Exercise description
Tell me how many lines in the data below hold the string "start", and say nothing else.
—————
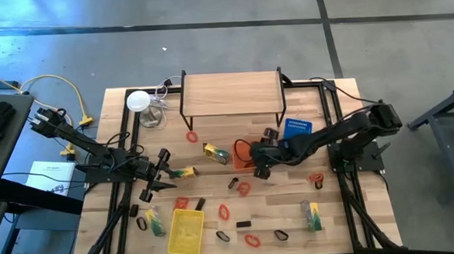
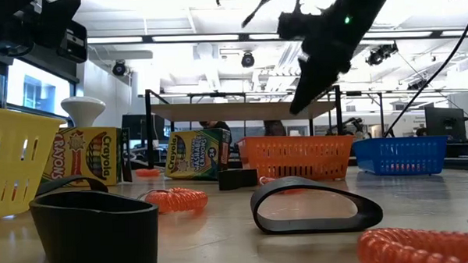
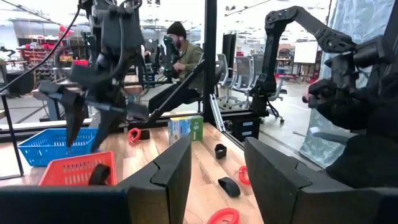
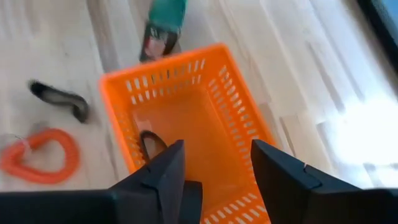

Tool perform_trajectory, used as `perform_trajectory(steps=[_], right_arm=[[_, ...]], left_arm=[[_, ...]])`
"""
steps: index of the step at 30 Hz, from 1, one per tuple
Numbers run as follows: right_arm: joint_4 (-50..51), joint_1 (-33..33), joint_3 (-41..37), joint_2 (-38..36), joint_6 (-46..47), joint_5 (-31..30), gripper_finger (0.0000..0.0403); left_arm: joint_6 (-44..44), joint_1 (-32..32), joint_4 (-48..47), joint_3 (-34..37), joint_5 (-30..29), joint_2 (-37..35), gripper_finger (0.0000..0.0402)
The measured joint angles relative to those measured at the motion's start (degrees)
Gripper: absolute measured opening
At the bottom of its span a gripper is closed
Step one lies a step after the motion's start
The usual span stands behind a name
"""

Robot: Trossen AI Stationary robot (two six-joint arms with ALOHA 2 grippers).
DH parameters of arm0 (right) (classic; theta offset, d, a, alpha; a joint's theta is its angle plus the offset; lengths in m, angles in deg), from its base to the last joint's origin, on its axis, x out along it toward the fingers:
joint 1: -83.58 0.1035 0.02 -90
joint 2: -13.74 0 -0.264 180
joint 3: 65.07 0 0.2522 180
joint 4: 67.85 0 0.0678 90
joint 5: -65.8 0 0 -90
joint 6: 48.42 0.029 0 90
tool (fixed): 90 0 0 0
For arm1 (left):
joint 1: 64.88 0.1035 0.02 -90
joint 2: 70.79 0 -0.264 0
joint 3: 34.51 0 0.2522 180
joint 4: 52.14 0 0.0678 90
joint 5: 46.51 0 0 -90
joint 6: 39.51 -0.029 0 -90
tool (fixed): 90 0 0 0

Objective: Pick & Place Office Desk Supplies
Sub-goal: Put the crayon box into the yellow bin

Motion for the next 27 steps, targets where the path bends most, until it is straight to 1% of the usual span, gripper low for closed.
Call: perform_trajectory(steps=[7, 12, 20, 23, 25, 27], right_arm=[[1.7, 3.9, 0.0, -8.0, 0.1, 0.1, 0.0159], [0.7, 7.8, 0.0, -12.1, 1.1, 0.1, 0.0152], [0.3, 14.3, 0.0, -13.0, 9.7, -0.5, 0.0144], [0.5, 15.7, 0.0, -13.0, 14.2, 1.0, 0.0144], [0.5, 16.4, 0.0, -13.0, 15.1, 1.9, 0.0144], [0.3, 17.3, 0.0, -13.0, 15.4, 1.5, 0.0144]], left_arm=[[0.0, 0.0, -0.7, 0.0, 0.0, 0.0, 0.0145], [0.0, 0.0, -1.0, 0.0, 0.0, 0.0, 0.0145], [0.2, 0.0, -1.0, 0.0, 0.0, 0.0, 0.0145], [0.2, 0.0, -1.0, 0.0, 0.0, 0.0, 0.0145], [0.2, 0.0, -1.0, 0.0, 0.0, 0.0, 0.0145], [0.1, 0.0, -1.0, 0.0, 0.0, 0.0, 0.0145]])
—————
Worked solution
2